Understanding and recognizing chemicals that react corrosively when introduced to specific metals is key to preventing stress corrosion cracking prior to development.  If the component is already in place and surface corrosion has begun, or is suspected to have begun and replacement is cost prohibitive (which is often the case), it’s vital to remove corrosion and restore the surface to its optimal condition. 

Ultrasonic Impact Technology harnesses the power of ultrasonic energy to not only improve surface quality more effectively than past methods, such as grinding or hammer peening, but also to improve corrosion resistance in susceptible metals, thereby extending their useable life greatly. 

Metals Prone to Stress Corrosion Cracking

Stress corrosion cracking is more common in alloys than pure metals, but can occur in a variety of materials, including:

• Austenitic Stainless Steels & Aluminum Alloys
• Mild Steel
• Copper Alloys  

A seemingly obvious solution is to replace the susceptible metal with a more SCC-resistant alloy.  However, this method involves great cost and extensive time to achieve, and its success rate has proven marginal. 

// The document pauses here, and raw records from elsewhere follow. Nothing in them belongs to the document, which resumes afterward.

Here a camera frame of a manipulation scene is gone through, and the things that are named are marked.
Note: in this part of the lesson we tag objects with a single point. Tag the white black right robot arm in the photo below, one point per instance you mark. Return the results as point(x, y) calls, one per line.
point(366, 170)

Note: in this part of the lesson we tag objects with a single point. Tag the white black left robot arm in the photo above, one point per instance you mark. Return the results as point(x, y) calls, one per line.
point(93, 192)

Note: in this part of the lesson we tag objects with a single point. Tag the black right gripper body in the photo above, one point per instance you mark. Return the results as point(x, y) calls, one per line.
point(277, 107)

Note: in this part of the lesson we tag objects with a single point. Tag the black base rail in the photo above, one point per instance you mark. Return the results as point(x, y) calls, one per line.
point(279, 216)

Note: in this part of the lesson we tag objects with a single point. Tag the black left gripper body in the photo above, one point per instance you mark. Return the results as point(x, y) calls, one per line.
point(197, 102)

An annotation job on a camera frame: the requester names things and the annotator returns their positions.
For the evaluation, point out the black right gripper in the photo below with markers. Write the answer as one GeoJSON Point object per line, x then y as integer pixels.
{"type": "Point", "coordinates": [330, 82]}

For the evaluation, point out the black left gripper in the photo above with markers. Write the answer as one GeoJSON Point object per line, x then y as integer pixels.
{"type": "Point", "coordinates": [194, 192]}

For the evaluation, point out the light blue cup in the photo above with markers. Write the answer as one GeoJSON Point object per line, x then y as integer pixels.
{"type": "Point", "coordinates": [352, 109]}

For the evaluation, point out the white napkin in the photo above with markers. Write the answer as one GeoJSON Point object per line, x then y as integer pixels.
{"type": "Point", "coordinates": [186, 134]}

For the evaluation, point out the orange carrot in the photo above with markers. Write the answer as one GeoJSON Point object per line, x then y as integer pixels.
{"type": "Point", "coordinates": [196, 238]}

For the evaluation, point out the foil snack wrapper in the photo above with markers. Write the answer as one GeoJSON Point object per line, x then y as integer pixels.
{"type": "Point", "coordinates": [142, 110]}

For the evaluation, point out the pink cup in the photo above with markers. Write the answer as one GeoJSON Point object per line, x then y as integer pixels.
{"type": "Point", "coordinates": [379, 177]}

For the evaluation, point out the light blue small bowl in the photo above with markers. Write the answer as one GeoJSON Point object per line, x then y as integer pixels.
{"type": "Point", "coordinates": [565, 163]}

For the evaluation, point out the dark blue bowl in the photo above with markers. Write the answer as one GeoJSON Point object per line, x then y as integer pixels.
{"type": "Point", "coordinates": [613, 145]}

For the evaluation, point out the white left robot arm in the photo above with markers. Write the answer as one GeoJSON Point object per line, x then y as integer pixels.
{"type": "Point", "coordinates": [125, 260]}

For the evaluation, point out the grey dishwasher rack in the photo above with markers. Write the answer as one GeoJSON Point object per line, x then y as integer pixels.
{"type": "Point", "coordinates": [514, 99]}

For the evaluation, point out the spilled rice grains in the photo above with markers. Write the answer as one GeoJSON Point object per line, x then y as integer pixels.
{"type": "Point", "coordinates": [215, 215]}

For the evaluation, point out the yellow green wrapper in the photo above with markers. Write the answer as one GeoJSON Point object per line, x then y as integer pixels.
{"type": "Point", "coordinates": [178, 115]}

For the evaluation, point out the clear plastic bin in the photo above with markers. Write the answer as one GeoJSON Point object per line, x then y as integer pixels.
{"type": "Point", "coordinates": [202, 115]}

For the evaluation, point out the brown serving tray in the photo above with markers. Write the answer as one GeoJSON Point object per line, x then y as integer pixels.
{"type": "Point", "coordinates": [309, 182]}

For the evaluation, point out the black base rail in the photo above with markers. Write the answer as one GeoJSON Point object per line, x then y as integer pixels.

Ultrasonic Impact Technology on the other hand, quickly and effectively improves surface quality and alleviate tensile stresses in a multitude of vulnerable metals without the need or drawbacks of component replacement.  This has led to its emergence as a preferred option in numerous industries.

Digging Deep to Prevent Stress Corrosion Cracking

Detrimental tensile stresses at or near a metal’s surface bring about the onset of miniscule cracks that propagate and spread to a critical level.  Conventional methods, such as needle peening and cavitation peening were initially utilized to prevent stress corrosion cracking due to their ability to deliver compressive residual stresses into susceptible, fatigued metals.  However, the depth to which tensile stresses are relieved via these methods, are relatively shallow and their application causes a considerable amount of cold working, which actually increases the risk of SCC.

By driving tensile stresses to a depth of 12mm (far beyond the capabilities of conventional methods) and introducing beneficial compressive stresses near the surface, Ultrasonic Impact Treatment drastically reduces the dangers inherent in tensile stresses and combats another component of stress corrosion cracking. 

Preventing Stress Corrosion Cracking on All Levels

Stress corrosion cracking requires the “combination” of a vulnerable metal, tensile stresses, and a corrosive environment.  Therefore, effective stress corrosion cracking treatment requires only 1 of the 3 ingredients be removed.  As Ultrasonic Impact Treatment has been proven to improve the intergranular composition of susceptible metals, remove tensile stresses from the surface, and effectively restore surface quality; it provides lasting protection against the devastating financial, operational and life threatening impact of stress corrosion cracking.